病院は親族から犬の所有権を譲り受け、食事や散歩のほか、トリミング・病気の治療もしています。
konomi動物病院 栗尾雄三院長
「シロちゃん・クロちゃんは預かってから子宮の病気になった。うちの勤務医に手術してもらって元気になった。手術の勉強にもなっている」
老犬介護の利用者は犬の年齢や体重などに応じて設定された料金を支払い、病院が最期まで看取ります。中にはこんな犬も…。
konomi動物病院 栗尾雄三院長
「1年前はがんばって歩いていたが、今はずっと寝たきり。
(Q.足をバタバタしている理由は?)
起き上がりたいけど、上手くできない。私たちに愛想を振りまきたい。」
エルモくん(17歳)
ミニチュアダックスフンドのエルモくんは17歳。筋力が衰えて寝たきりになり、床ずれで皮膚も裂けています。食事やトイレなど日常生活も人の助けが必要です。
konomi動物病院 上原瑛真さん
「エルモくんは口が小さいので、小分けで団子みたいにしてあげる。上体を起こして、食べさせるようにしている」
食事は1日3回。エルモくんの皮膚が痛くないようにタオルでクッションを作り、スタッフが1粒ずつ食べさせます。
konomi動物病院 上原瑛真さん
「寝返りを自分でうてないので、人間がやってあげないといけない。常にそれをしてあげるのは、お年寄りは難しいと話を聞く」
日々の老犬の世話は、スタッフのスキルアップに繋がっています。
konomi動物病院 上原瑛真さん
「長期間の付き合いになるので、接し方など勉強になる」
konomi動物病院 鋤田詩乃さん
「毎日が楽しいので最期まで精一杯一緒にいて、良い思い出を作りたい」
「老犬介護」の利用者は犬と面会ができます。エルモくんを預けている嶋田愛さんです。
老犬介護利用者 嶋田愛さん
「きのうエルモの誕生日だった。プレゼントは(犬用の)もみじ饅頭」
konomi動物病院の「老犬介護」は終身制のため、一度犬を譲渡すると元の家庭には戻れません。
老犬介護利用者 嶋田愛さん
「エルモ…。ガリガリに痩せたじゃん…食べられる?食べた。よかった」
母・和美さんとエルモくん
エルモくんは嶋田さんの母親が1人で飼っていた犬でした。母親は5年前に急死し、嶋田さんが急遽引き取ることに。しかし…。
老犬介護利用者 嶋田愛さん
「母が亡くなってショックだったのか、トイレもできなくなった。朝晩が逆転して夜中に吠えて、昼間にずっと寝ていた」
嶋田さんは仕事や育児を1人でこなしながら、エルモくんの世話を1年間続けました。
老犬介護利用者 嶋田愛さん
「彼もストレスだったのか、尻尾の毛が全部抜けてしまった。罪悪感や心苦しさがなかったと言えば嘘になるが…。私も、子どもも、エルモも一番幸せに生きていける方法だと思った」
嶋田さんは「老犬介護」の利用を決めました。
老犬介護利用者 嶋田愛さん
「また来るね。また会おうね」
県内でこうした「老犬介護」の施設はあまり多くありません。預かった犬の寿命が見通せないことや、施設の負担が大きいことなどが要因です。
konomi動物病院 栗尾雄三院長
「あくまでうちの空いている設備を利用してやっている。10件問い合わせがあって受け入れているのは1~2件。お断りをせざるを得ない。設備的に無限に預かれる訳じゃない。」
栗尾院長はこれから犬を飼う人に対して、「15年~20年先まで責任を持って飼えるのか」を改めて考えてほしいと訴えます。

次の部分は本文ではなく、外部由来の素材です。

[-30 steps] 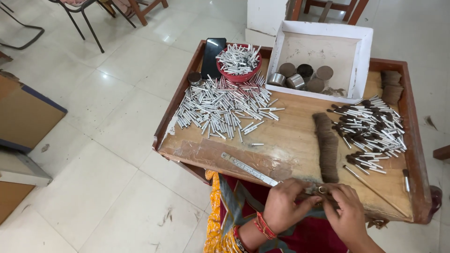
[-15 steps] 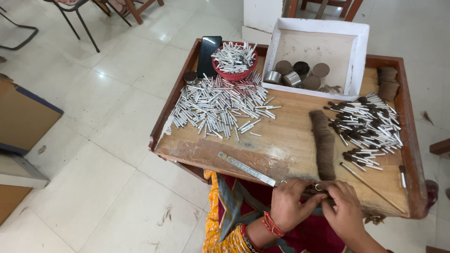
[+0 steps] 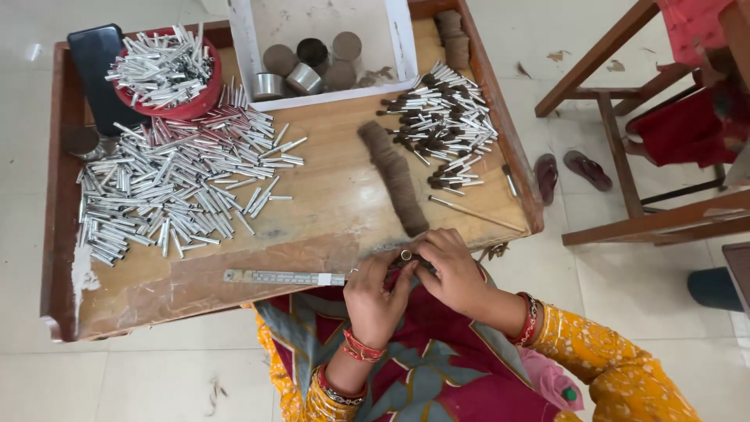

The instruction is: The recorder is assembling small industrial brushes by inserting bristles into metal ferrules/tubes at a workbench.

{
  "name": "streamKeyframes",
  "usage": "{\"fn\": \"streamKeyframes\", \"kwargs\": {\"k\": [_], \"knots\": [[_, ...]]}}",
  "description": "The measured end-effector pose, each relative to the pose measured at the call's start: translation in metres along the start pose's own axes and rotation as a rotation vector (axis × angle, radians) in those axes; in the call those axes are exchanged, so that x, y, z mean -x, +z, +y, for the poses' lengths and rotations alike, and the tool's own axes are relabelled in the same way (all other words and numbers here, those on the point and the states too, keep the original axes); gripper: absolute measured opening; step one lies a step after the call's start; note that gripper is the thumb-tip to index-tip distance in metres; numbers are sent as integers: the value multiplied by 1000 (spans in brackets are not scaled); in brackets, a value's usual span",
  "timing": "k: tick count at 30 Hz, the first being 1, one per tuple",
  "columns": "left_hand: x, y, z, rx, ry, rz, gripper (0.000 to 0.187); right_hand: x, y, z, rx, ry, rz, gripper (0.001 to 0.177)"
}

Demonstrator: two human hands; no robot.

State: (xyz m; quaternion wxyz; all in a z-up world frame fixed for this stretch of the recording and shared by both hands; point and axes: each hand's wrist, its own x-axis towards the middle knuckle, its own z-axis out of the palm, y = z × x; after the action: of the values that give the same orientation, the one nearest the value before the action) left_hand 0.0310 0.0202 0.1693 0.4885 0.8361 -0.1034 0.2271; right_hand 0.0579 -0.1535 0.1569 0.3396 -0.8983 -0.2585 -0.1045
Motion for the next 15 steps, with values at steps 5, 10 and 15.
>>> {"fn": "streamKeyframes", "kwargs": {"k": [5, 10, 15], "knots": [[6, 6, -9, -32, 30, 17, 21, -9, -19, -2, -33, 10, -125, 34], [7, 8, -14, -33, 38, 5, 24, -19, -39, -11, -267, 70, -179, 41], [8, 8, -13, -50, 45, 8, 27, -20, -28, -9, -359, 142, -106, 34]]}}
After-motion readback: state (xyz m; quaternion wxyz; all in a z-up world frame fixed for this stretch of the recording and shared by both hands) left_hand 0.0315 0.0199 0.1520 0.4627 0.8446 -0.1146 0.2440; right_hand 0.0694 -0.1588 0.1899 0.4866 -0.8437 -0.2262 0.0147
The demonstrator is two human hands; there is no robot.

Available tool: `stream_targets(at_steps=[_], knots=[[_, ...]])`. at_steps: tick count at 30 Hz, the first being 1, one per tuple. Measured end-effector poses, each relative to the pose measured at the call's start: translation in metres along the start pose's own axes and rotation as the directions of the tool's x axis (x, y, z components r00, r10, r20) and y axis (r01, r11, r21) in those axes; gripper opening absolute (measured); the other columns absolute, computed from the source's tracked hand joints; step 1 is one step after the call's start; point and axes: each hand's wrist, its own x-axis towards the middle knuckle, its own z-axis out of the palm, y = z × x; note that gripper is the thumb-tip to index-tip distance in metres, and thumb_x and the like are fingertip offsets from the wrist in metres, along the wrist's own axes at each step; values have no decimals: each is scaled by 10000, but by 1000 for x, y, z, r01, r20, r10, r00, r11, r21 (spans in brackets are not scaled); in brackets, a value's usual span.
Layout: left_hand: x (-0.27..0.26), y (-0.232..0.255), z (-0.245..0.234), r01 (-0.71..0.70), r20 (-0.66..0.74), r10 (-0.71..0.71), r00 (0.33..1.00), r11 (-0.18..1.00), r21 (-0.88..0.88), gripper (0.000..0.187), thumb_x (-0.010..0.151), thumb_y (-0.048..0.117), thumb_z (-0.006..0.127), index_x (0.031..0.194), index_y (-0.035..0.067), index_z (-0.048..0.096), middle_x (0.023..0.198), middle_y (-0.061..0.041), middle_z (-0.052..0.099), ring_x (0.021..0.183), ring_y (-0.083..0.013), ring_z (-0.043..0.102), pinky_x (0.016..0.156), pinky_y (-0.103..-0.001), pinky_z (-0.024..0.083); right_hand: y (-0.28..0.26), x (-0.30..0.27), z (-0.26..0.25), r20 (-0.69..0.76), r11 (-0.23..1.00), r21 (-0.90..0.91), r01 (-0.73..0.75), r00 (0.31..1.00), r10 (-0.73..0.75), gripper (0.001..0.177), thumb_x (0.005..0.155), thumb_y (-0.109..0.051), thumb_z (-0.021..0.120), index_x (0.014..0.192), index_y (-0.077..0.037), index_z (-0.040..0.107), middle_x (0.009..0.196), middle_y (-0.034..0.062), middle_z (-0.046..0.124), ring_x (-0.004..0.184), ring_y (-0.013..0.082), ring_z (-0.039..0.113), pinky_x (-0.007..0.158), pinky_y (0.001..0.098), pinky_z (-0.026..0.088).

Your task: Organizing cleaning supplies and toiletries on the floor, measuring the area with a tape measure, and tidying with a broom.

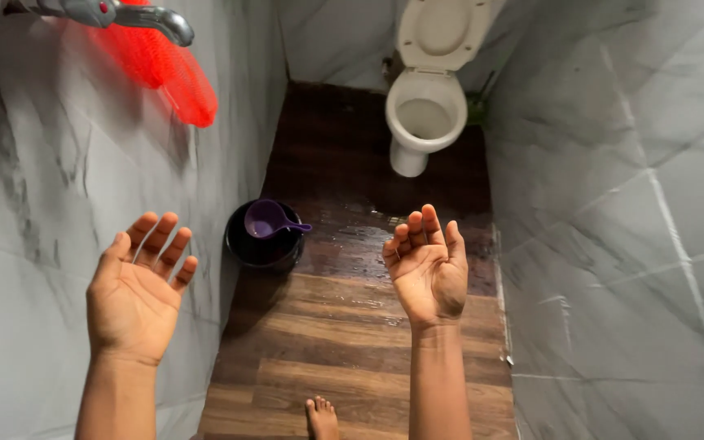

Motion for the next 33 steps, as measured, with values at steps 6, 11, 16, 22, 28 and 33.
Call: stream_targets(at_steps=[6,11,16,22,28,33], knots=[[25,-22,-28,54,-116,-52,992,998,12,335,1040,333,438,1250,119,588,1316,-64,619,1223,-224,579,964,-395,460,37,32,-19,-89,996,-75,-41,995,35,332,1083,-360,492,1222,-89,623,1090,68,677,1012,219,641,901,393,542],[48,-50,-52,139,-217,-132,967,990,20,352,1019,317,416,1249,113,586,1323,-73,624,1228,-224,576,962,-395,462,63,54,-50,-180,993,-81,-85,981,69,322,1060,-349,515,1228,-88,602,1080,67,648,989,216,622,884,387,543],[76,-80,-81,242,-249,-210,945,964,106,341,1021,324,459,1248,100,579,1319,-71,629,1224,-222,586,948,-389,454,85,62,-76,-269,994,-73,-85,961,62,319,1037,-344,531,1214,-88,601,1078,71,648,982,230,618,876,395,542],[117,-100,-141,364,-364,-286,887,917,166,312,1004,271,529,1236,77,605,1298,-71,667,1211,-214,627,928,-407,469,118,52,-99,-322,998,-63,-4,947,-17,315,1038,-350,541,1206,-95,618,1095,73,670,1006,241,624,856,407,535],[152,-121,-206,462,-340,-403,850,880,110,297,1010,270,526,1235,90,600,1299,-66,656,1220,-222,606,926,-407,465,174,34,-118,-352,996,-53,73,932,-87,325,1051,-340,534,1226,-81,622,1092,83,698,1000,240,661,873,410,562],[167,-157,-258,575,-379,-496,781,808,128,316,1011,272,526,1251,78,598,1314,-84,659,1239,-248,612,929,-434,467,214,27,-152,-495,999,-35,5,869,-21,348,1022,-352,556,1213,-72,635,1081,94,714,978,243,677,843,413,569]])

その上で、行き場を失った老犬たちのセーフティネットの整備も必要だと指摘します。
konomi動物病院 栗尾雄三院長
konomi動物病院 栗尾雄三院長
「今回の特集テーマが老犬介護であるとするなら、これが当たり前であるようになってほしい。こういう施設が増えて困ったときには、問い合わせ先が増えればいいなと思う」
老犬介護の利用者が共通して話していたのは、「犬より先に飼い主が亡くなるケース」を想定できていなかったということです。
ほとんどが突然死のケースで、犬を引き取る準備と知識が不足していたとふり返っていました。
それぞれの家庭でできることは
▽15年~20年先まで自分の責任で飼えるのか?
▽「万が一の場合は、誰に引き取ってもらうのか?」
そこを考えることだと思います。
人と犬が高齢化する社会で、「飼い主の責任」をあらためて考える必要がありそうです。